Lo scontro nel governo sui migranti e sulla gestione del caso Sea Watch e Sea Eye, con la ridistribuzione delle persone a bordo delle due imbarcazioni dopo lo sbarco a Malta, continua. E prosegue la polemica tra il ministro dell’Interno, Matteo Salvini, e il presidente del Consiglio, Giuseppe Conte, spalleggiato dalla componente dei Cinque Stelle e da Luigi Di Maio. Stasera, dopo le 23, ci sarà un incontro tra i tre. Ma intanto Salvini, pur assicurando che il governo non cadrà, esprime nuovamente la sua posizione su Twitter: “Grazie ancora per le decine di migliaia di messaggi di sostegno con il #SalviniNonMollare, credo che oggi la vostra e la nostra voce si sia sentita forte e chiara! Io non cambio idea!”. Oggi da Varsavia il ministro dell’Interno aveva rassicurato da una parte i suoi alleati – “non cade il governo”, ha affermato – ma aveva anche lanciato un chiaro messaggio: “Sono arrabbiato, molto”.
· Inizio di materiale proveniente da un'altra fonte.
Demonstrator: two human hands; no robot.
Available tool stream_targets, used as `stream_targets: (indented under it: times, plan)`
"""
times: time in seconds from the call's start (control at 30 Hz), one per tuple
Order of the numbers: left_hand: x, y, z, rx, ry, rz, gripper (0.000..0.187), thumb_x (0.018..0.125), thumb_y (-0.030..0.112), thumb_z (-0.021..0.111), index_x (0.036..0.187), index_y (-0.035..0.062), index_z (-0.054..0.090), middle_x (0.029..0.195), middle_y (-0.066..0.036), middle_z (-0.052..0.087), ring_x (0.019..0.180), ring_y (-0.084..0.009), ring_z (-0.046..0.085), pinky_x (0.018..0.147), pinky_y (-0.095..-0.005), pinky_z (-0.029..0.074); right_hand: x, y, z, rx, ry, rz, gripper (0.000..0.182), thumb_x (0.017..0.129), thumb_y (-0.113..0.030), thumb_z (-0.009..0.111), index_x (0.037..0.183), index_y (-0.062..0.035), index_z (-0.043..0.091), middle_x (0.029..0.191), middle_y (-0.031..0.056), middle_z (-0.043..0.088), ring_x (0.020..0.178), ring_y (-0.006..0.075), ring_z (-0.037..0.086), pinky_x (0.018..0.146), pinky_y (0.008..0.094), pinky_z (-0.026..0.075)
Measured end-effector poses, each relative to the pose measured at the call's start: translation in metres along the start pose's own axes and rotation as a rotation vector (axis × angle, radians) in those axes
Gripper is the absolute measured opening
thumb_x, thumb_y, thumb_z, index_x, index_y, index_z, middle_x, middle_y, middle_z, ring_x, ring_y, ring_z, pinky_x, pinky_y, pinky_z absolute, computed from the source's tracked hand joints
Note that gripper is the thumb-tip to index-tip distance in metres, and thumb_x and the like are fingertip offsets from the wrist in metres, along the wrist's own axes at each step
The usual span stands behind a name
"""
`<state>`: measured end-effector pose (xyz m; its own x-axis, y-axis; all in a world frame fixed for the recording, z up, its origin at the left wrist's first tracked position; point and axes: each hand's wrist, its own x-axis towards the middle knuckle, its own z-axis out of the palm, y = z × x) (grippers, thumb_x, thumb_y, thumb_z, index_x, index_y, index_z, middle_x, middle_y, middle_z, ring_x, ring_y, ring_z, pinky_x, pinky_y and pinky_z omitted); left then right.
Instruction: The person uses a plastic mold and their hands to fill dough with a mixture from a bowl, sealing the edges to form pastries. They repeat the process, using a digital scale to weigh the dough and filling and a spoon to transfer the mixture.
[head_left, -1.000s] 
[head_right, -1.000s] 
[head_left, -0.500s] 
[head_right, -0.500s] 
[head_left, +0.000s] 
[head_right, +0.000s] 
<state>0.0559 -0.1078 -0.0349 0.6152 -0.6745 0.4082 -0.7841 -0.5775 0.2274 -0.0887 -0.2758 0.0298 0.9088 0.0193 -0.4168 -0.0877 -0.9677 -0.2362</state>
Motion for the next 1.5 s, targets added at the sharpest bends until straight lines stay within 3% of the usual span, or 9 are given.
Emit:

Per Salvini serve un chiarimento interno al governo. E il vicepresidente del Consiglio allarga il campo, parlando anche di altri temi su cui si rischia lo scontro con il M5s: “Sentirò Di Maio, noi il reddito di cittadinanza senza la parte sulle pensioni d’invalidità non lo votiamo. Spero che manchi qualche tabella…”. Salvini ha spiegato di non capire la scelta di Conte sull’accoglienza dei migranti sbarcati a Malta: “Non ha senso – ha affermato –. L’estate scorsa i Paesi europei si erano impegnati a prendere 650 migranti sbarcati in Italia, ma solo 150 sono stati effettivamente redistribuiti. Prima ricollochiamo i 500 che restano poi ci occupiamo di 8, così farei io se fossi primo ministro. Ma non lo sono, quindi il presidente Conte si prenderà le responsabilità della sua scelta”.

La tensione tra Salvini e Conte non è ancora diminuita, tanto che in serata fonti del Viminale hanno fatto sapere che l’incontro con il presidente del Consiglio sarebbe potuto slittare. Il motivo è che il ministro dell’Interno resta contrario all’arrivo di alcuni dei migranti sbarcati a Malta e chiede che gli stati europei mantengano la parola accogliendo i migranti sbarcati in Italia in passato. Intanto dallo staff di Conte viene confermata la linea tenuta dal presidente del Consiglio: rimane favorevole all’accoglienza di 15 migranti. Ma da entrambe le parti si assicura che la tenuta del governo non è a rischio.